Палыч как-то странно взглянул на меня и улыбнулся. Он и начал разговор с жителями деревеньки.
— Здравствуйте, люди добрые, заплутали мы с друзьями, помогите добрым советом.
— Здравствуйте, — обнажили головы все мужчины, обозначив поклон, — куда путь держите, господа хорошие?
Вот это номер, господа! Похоже, здесь и о советской власти не слыхали. Я повернулся к ребятам и, незаметно для селян, показал кулак, молчать, господа офицеры, молчать! Судя по всему, на тайное селение староверов набрели, вот это номер. Тем временем, егерь продолжал разговор с крестьянами ни о чём, присматриваясь, друг к другу. Аборигены окружили его, обсуждая виды на урожай и будущую зиму, а мы остались в стороне, скинув рюкзаки. Курить пока опасались, вдруг попали к староверам, могут обидеться. Мальчишки, тем временем, подкрались к нам, пытаясь потрогать блестящие алюминиевые каркасы рюкзаков, Никита этим воспользовался, присев напротив одного из парнишек, лет десяти.
— Считать умеешь?
— А то, — гордо приосанился пацан, в свою очередь, показывая на «Сайгу» — это что у тебя за штука?

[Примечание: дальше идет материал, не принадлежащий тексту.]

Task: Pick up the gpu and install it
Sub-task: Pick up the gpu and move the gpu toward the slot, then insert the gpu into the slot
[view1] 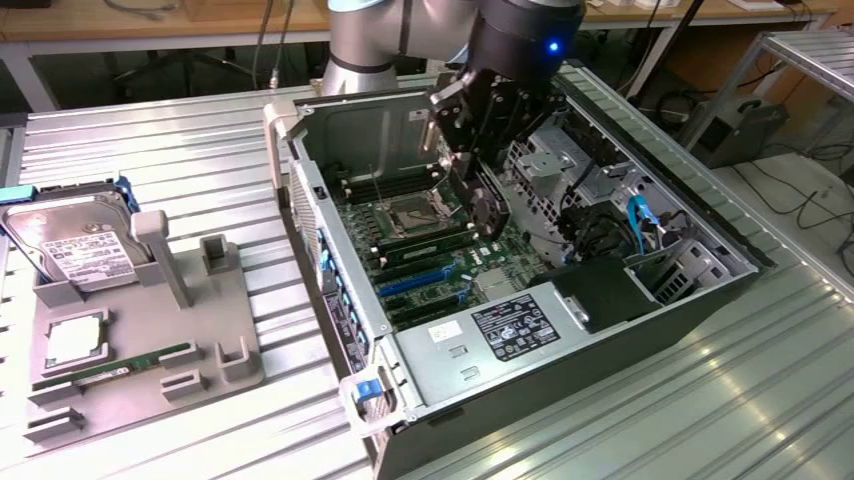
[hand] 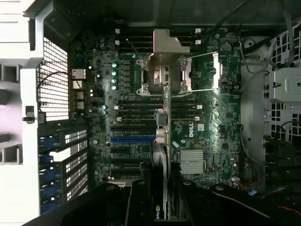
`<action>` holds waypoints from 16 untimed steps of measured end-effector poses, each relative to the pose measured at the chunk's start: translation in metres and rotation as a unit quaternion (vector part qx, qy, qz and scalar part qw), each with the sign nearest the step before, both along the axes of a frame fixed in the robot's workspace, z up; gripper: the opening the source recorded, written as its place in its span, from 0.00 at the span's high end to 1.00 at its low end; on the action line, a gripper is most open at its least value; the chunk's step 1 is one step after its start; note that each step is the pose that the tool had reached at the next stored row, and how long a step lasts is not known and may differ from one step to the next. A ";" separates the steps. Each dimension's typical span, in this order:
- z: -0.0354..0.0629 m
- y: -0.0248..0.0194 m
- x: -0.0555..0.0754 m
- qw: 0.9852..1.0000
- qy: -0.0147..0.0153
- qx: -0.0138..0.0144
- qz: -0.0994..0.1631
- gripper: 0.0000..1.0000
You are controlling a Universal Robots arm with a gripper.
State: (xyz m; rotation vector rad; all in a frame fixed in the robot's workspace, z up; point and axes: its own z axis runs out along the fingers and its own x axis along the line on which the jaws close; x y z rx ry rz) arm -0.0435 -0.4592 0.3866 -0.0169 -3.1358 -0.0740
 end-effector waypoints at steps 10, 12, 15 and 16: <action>-0.0002 0.0000 0.002 1.000 0.000 0.000 0.000 0.74; -0.0002 0.0000 0.002 1.000 0.000 0.000 0.000 0.74; -0.0003 0.0000 0.002 1.000 0.000 0.000 0.000 0.74; -0.0003 0.0000 0.002 1.000 0.000 0.000 0.005 0.74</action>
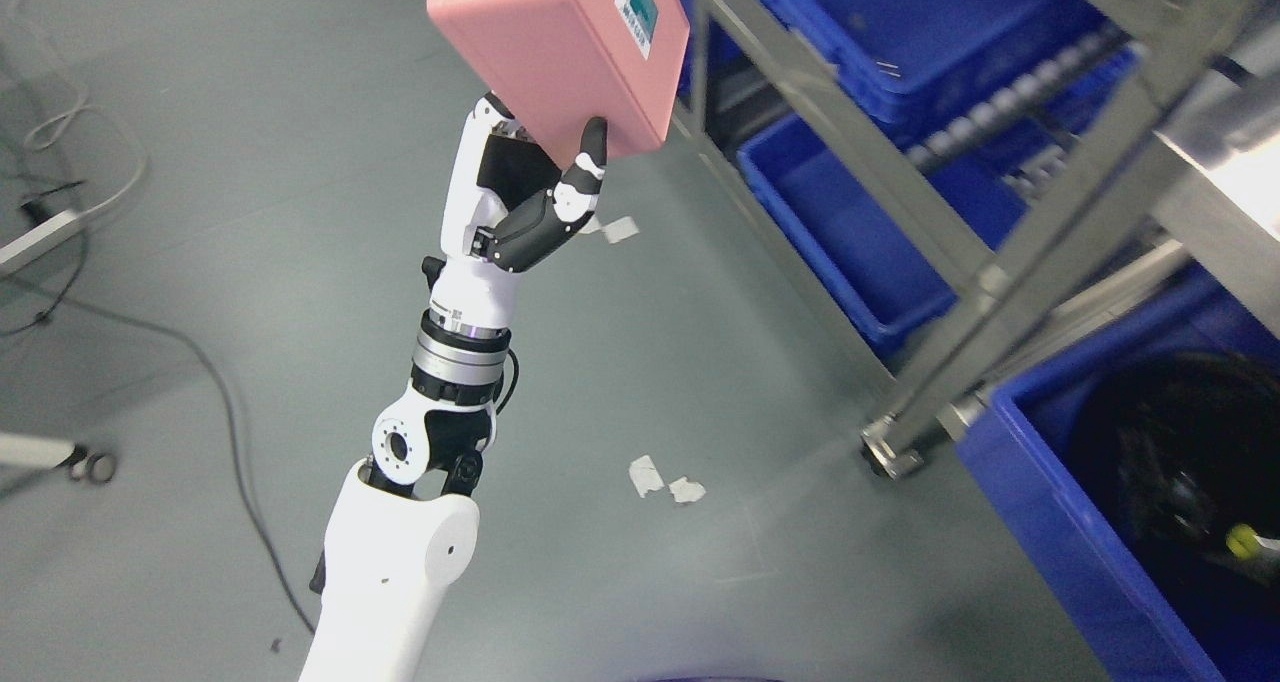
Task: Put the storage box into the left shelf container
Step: 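Lift the pink box off the table with the left hand, then hold the pink box aloft in the left hand while turning toward the shelving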
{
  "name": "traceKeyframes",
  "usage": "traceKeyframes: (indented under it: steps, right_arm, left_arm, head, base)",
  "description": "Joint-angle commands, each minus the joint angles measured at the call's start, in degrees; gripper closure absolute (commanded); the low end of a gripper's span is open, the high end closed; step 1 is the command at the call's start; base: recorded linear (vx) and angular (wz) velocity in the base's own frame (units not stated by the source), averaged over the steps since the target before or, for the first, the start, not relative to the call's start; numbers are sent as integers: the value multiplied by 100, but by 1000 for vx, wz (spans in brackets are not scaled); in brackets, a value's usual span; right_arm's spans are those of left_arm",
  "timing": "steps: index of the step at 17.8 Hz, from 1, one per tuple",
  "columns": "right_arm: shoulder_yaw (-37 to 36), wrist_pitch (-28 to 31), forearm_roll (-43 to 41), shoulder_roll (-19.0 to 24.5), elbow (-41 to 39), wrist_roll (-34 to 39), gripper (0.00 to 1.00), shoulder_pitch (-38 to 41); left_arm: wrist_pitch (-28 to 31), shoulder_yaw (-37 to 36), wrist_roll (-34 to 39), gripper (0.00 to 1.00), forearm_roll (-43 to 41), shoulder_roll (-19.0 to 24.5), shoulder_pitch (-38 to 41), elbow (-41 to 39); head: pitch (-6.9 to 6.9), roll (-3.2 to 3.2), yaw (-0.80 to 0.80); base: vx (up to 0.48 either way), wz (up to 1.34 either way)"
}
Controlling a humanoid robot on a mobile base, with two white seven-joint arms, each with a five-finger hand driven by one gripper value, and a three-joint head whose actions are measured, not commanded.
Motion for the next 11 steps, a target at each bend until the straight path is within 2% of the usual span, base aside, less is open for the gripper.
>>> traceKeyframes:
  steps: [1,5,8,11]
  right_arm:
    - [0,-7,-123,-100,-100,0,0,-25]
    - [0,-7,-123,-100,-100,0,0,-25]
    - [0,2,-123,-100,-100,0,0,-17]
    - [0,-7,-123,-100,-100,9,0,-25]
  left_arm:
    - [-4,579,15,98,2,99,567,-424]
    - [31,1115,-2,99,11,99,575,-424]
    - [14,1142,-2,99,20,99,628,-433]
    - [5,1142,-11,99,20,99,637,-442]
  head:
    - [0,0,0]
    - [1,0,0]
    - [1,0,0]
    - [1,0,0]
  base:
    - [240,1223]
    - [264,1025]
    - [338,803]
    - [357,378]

— Ружьё моё, — нашего бизнесмена не так просто сбить с толку, — правильно назовёшь год, месяц и день сегодняшний, дам подержать.
— Семидесятый, октября двадцать девятое число, — парнишка протянул руку к карабину.

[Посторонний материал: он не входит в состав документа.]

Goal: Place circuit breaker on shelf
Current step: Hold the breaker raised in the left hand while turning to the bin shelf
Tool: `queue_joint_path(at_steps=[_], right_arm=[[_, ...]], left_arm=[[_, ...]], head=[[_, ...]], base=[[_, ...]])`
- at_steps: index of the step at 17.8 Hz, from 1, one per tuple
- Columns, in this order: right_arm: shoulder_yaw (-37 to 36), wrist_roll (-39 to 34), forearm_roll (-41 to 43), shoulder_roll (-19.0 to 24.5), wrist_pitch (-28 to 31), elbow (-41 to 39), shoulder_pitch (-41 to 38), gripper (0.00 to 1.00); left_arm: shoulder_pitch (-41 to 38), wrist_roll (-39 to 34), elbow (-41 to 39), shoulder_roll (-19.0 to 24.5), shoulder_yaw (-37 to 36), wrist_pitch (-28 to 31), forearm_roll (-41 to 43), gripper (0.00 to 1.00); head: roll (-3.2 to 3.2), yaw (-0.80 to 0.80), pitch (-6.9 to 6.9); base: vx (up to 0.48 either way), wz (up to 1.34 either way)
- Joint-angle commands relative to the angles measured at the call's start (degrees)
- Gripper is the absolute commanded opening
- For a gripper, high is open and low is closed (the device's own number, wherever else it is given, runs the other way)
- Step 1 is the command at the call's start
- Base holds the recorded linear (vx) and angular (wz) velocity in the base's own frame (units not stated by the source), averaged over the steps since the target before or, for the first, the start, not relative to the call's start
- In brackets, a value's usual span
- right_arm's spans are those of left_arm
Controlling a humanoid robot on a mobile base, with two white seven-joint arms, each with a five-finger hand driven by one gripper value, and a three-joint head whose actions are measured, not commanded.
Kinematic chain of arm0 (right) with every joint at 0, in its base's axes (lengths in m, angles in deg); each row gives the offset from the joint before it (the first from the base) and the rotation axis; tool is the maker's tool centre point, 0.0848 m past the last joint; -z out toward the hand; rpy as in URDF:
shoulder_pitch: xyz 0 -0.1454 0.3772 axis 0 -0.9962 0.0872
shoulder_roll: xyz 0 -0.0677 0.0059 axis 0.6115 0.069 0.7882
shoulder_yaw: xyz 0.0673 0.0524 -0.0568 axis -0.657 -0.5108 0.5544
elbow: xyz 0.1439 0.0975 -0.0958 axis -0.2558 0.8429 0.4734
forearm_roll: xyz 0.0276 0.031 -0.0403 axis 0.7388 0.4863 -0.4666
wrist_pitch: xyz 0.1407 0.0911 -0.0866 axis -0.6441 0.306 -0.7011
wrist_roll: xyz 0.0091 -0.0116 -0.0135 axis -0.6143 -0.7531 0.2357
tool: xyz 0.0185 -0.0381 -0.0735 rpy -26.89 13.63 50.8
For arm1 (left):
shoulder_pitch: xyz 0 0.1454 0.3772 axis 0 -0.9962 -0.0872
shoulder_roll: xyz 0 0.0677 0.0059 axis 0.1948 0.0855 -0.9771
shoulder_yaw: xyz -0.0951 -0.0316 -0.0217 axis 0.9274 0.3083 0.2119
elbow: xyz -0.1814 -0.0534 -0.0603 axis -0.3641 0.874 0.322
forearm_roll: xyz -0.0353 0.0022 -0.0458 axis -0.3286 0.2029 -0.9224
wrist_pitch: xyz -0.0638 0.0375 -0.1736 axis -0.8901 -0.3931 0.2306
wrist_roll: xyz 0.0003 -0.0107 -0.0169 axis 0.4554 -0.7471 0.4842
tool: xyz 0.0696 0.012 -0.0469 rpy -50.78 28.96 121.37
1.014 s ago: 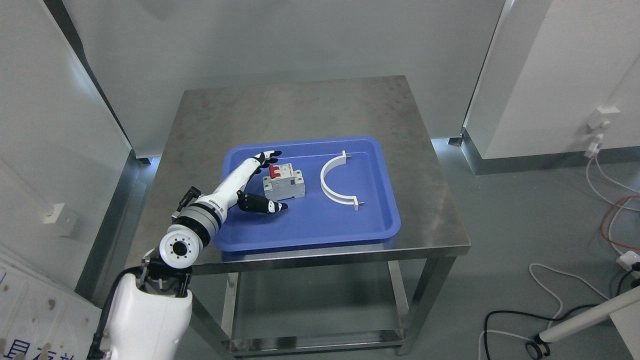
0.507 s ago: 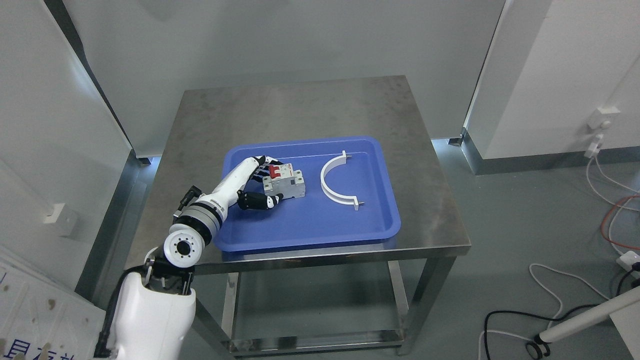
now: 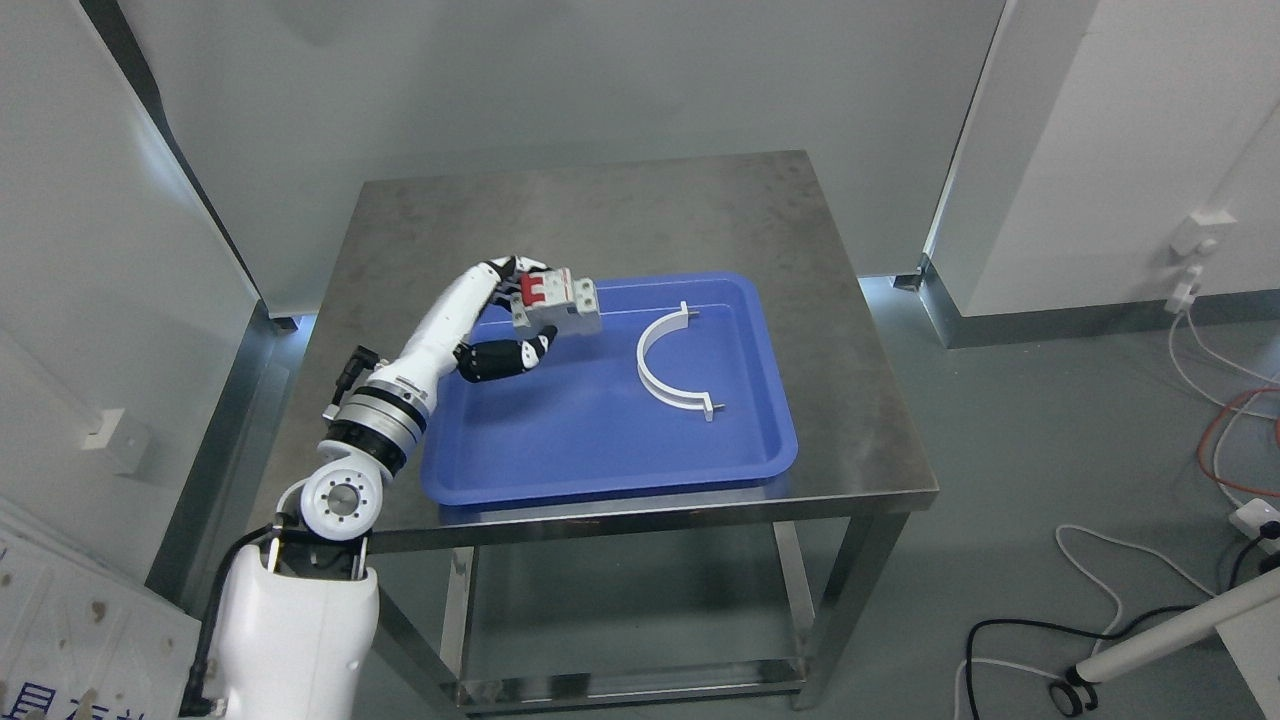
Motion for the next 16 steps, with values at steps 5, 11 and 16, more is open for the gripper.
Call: queue_joint_path(at_steps=[5,11,16], right_arm=[[1.14,0.08,0.00,-1.00,-6.07,0.00,0.00,1.00],[1.14,0.08,0.00,-1.00,-5.99,0.00,0.00,1.00],[1.14,0.08,0.00,-1.00,-5.99,0.00,0.00,1.00]], left_arm=[[-4.65,-10.41,-5.20,-0.27,9.62,-9.68,-17.32,0.21],[-8.09,-15.67,-5.29,-0.27,8.57,-16.83,-17.76,0.21],[-8.61,-16.91,-5.20,-0.27,8.66,-16.74,-18.55,0.21]], head=[[0.00,0.00,0.00],[0.00,0.00,0.00],[0.00,0.00,0.00]], base=[[0.008,-0.02],[-0.025,0.01],[-0.237,0.03]])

— Ответ неверный, год назови полностью, — Никита встал, встречаясь с нашими напряжёнными взглядами.
— Семьсот семидесятый, нет, одна тысяча семьсот семидесятый от Рождества Христова, — выпалил мальчишка, забирая из рук нашего бизнесмена карабин без магазина. Несмотря на шоковое состояние, затвор Никита передёрнул, убедившись в отсутствии патрона в патроннике. Приглядывая за мальчишками, облепившими счастливчика, мы молчали, по-новому рассматривая одежду крестьян и их хозяйства. Мысли о подставе не возникло, в наших краях устроить подобный театр невозможно, да и незачем. Судя по русскому языку и местности, мы в России екатерининских времён, причём, в родном Прикамье. Первым отреагировал Вова,
— Зеркало это подкузьмило, больше некому, оно услышало наш разговор о золотой эпохе.

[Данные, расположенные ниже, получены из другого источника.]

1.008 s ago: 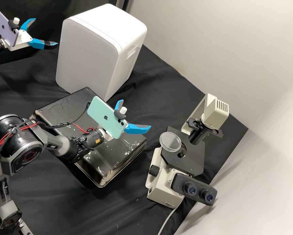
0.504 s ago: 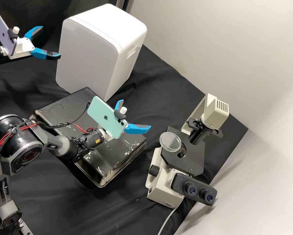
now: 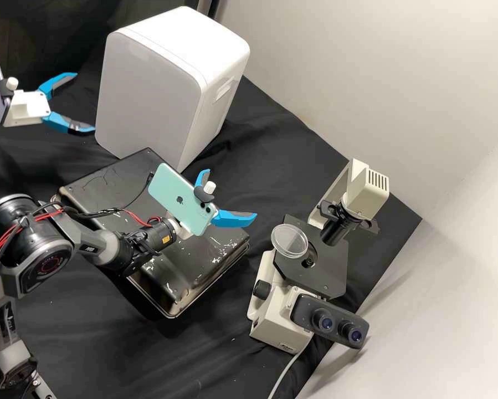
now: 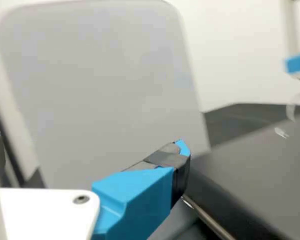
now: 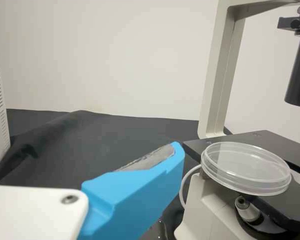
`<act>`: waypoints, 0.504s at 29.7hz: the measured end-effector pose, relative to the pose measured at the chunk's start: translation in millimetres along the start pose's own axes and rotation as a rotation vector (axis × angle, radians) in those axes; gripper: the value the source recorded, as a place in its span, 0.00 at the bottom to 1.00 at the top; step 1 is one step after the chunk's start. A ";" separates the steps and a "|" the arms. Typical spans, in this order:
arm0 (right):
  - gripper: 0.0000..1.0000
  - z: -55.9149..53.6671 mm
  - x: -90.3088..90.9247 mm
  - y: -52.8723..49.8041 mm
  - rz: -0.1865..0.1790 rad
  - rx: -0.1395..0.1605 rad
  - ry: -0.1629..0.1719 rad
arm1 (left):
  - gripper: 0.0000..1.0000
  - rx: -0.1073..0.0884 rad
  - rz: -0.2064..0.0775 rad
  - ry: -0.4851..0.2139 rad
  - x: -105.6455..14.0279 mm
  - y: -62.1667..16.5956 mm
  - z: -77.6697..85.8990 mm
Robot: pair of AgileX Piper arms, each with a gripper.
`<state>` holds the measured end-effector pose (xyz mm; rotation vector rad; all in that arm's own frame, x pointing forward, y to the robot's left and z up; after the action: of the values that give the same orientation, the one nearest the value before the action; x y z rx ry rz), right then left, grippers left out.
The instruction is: Place the petri dish on the bench
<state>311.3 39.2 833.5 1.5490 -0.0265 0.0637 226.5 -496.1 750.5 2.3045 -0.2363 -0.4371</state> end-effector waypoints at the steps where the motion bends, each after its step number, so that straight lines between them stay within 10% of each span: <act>1: 1.00 0.0 0.0 0.0 0.000 0.000 0.000 | 1.00 0.006 -0.011 -0.016 -2.8 -2.5 3.9; 15: 1.00 0.0 0.0 0.0 0.000 0.000 0.000 | 1.00 0.088 -0.096 -0.253 -44.7 -19.6 49.5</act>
<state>311.3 39.2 833.5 1.5490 -0.0265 0.0637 167.1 -501.9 714.8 2.3508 -0.2745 -0.7834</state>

— Мистика, у нас глюки, — Никита не верил до последнего.
— Это гриппом все вместе болеют, а с ума поодиночке сходят, — голосом кота Матроскина попытался схохмить я, хотя мне было также тоскливо. Сердце заныло, предчувствуя разлуку с женой и детьми, любимыми сыном и дочерью. Господи, подумал я, как они там без меня, на зарплату жены протянут. Уж если ты закинул меня в прошлое, помоги, для компенсации, моим детям выучиться и стать людьми. Сам я похоронил отца рано, на первом курсе института, потому не желал подобной судьбы своим детям, но, увы. Судя по всему, им придётся сложнее, да ничего, успокаивал я себя, вспоминая все материальные ресурсы семьи. Так, мама поможет из своей пенсии, одну квартиру можно будет продать. К счастью, зарабатывает жена неплохо, кабы не больше меня, жить смогут, особенно, после продажи бабкиного наследного домика. Я понемногу успокаивался, возвращаясь в реальность, нас окружавшую.
Егерь успел поговорить с крестьянами и вернулся к нам, подтверждая наше положение в 1769 году, где правит Екатерина Вторая, более того, он успел создать нам легенду. В ходе беседы с крестьянами, жителями выселка Нижний Лып, он услышал вопрос, не литвины ли баре? Надо сказать, что наш акцент заметно отличался от яркого оканья аборигенов, как и словарный запас. Потому и подхватил егерь подсказку крестьянина, назваться барами из Литвы, которая недавно стала частью Российской Империи. Бритые щеки не оставляли нам шансов прикинуться простыми работягами, тем более, что все окрестные жители, как нетрудно догадаться, были приписаны к заводу. А становиться крепостными добровольно никто из нас не собирался. Однако все подобные вопросы оставили на вечер, поскольку Палыч договорился на ночлег и столование наше до завтрашнего утра, когда мы дружно отправимся в сторону Прикамского заводского посёлка.
— Столоваться будем у хозяев, свои припасы не доставать, — предупредил нас Палыч, — завтра с утра двинем до Осиновки, по дороге поговорим.
— Погоди, а чем ты расплатился? — практично заметил Никита, — у нас нет ни копейки местных денег.